## Requirement
The word "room" occurs in some lines of the listing. Copy those lines.

## Given entries
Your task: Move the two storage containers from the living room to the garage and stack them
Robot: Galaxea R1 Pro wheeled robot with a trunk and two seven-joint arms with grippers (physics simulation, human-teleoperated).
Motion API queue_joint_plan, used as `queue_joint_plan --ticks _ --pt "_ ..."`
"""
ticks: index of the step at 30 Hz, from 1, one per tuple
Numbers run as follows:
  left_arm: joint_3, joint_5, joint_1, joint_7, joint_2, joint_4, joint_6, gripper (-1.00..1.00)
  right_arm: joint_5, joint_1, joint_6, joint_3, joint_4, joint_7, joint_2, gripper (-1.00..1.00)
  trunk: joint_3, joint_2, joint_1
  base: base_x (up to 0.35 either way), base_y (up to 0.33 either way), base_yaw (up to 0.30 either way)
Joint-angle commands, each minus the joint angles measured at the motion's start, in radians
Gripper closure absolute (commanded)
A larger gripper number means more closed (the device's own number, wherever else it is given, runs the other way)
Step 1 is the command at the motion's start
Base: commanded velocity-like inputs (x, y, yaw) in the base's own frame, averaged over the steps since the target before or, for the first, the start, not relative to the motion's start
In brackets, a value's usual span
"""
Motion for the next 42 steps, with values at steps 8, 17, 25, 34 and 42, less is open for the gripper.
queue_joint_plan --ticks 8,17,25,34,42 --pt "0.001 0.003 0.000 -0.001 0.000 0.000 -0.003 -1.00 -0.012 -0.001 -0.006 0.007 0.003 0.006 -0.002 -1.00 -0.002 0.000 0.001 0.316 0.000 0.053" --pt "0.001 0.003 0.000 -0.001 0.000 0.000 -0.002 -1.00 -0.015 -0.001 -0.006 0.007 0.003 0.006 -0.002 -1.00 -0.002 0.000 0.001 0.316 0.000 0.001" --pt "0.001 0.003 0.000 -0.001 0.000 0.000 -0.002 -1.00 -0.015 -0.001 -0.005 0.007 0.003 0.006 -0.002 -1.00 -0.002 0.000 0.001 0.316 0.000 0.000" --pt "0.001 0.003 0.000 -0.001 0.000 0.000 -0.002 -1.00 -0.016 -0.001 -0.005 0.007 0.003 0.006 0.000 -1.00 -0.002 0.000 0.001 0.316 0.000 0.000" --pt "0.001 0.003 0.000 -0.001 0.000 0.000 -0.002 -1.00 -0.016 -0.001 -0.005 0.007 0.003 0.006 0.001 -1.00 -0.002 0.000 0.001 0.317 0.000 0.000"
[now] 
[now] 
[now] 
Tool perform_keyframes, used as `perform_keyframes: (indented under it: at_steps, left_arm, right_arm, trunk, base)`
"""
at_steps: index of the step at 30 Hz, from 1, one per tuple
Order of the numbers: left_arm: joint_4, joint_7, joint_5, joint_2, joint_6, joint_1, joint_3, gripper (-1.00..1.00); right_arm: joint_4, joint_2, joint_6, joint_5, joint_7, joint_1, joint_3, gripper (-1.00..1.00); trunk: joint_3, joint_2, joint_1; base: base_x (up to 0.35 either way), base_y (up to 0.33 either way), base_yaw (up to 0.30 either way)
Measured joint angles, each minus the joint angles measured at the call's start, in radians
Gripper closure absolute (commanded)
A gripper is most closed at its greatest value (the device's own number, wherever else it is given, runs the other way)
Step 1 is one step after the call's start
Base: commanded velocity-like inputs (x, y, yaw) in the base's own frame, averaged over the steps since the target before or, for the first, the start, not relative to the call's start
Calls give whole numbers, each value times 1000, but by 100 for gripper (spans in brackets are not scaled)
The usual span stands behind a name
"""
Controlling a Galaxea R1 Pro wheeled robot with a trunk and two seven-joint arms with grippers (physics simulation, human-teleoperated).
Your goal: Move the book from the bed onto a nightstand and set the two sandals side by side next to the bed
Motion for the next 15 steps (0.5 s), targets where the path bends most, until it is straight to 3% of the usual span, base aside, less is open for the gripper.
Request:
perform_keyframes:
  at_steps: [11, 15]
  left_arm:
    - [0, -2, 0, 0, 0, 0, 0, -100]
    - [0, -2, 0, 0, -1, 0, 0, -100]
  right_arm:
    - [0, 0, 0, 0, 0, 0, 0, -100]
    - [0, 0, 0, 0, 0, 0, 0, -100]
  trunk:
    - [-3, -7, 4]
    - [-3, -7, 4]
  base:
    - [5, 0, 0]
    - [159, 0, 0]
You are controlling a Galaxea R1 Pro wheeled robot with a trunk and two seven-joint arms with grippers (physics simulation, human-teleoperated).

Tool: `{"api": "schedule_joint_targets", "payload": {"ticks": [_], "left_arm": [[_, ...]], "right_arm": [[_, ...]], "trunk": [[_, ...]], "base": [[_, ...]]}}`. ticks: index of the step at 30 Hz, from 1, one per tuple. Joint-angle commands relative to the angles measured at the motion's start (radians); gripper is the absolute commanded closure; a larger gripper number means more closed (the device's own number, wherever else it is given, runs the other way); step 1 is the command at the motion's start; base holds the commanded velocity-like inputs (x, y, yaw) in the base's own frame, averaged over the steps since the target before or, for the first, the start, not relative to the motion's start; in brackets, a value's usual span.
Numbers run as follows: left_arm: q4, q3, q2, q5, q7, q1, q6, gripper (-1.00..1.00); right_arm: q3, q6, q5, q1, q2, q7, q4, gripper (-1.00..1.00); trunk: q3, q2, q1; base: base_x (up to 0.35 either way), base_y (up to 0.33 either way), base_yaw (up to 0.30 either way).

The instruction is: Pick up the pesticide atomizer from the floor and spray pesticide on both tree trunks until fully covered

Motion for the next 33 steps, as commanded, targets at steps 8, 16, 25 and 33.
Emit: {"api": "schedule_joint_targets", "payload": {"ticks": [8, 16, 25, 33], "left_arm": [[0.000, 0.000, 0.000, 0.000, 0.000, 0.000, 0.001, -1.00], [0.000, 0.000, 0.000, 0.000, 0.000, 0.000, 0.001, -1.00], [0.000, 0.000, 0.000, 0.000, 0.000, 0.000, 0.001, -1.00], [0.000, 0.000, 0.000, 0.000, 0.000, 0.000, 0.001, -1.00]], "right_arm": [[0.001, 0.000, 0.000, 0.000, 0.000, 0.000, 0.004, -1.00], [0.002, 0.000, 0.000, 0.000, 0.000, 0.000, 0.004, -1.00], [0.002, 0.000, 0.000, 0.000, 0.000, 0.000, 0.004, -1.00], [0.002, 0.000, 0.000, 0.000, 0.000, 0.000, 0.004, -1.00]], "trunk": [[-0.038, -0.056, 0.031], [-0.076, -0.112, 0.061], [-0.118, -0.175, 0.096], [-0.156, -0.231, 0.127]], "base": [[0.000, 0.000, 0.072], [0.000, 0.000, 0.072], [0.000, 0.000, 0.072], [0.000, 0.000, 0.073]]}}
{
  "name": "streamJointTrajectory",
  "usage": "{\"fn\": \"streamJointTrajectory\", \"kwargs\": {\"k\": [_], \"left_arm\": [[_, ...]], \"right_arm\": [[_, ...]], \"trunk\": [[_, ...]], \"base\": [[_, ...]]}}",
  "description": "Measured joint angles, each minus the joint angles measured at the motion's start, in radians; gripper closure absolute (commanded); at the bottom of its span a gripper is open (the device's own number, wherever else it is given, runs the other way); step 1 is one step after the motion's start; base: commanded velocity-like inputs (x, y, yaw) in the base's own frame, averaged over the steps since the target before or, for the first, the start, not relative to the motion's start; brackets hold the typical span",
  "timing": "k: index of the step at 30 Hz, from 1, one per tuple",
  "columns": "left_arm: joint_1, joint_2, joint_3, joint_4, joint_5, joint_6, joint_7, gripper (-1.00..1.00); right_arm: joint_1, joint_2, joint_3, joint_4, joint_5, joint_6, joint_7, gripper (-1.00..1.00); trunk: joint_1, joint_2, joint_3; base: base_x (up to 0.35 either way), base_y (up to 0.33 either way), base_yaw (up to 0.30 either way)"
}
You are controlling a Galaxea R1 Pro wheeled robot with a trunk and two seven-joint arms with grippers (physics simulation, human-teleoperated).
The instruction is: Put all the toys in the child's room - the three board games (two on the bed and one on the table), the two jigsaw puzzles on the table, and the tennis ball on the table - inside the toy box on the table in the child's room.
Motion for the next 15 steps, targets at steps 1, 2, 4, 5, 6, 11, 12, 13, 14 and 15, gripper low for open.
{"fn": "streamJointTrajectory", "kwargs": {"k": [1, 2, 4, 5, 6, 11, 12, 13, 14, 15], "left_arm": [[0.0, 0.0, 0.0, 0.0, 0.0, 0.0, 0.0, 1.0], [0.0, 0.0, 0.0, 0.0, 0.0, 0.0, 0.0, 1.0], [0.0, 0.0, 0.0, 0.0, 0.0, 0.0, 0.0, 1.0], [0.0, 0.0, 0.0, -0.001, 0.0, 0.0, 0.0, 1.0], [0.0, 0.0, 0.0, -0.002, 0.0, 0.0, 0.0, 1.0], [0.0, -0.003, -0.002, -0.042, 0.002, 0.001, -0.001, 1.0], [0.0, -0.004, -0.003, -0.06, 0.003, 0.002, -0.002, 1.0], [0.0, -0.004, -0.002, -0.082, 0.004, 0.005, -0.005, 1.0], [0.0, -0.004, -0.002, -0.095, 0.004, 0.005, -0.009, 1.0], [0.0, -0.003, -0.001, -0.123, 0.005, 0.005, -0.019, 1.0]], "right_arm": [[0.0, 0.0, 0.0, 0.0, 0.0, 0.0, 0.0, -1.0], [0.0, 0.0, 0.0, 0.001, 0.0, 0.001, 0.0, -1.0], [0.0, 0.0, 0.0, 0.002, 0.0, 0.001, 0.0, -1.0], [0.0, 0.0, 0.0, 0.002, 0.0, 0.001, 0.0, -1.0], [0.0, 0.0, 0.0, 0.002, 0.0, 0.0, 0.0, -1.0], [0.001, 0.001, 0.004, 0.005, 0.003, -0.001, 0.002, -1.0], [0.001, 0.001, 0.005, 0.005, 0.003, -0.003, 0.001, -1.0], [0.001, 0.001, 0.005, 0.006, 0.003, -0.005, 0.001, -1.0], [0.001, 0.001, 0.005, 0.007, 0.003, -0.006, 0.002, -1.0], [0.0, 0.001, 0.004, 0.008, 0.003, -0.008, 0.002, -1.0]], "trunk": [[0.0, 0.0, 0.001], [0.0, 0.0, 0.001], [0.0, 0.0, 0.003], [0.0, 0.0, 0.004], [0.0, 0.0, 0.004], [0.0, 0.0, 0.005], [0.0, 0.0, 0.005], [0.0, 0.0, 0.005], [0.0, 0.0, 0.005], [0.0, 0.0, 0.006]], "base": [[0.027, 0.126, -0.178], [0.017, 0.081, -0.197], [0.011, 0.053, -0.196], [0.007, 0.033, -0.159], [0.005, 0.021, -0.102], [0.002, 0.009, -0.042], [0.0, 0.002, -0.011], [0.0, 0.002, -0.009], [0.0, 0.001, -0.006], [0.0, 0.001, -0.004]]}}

## Task output
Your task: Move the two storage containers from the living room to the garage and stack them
The instruction is: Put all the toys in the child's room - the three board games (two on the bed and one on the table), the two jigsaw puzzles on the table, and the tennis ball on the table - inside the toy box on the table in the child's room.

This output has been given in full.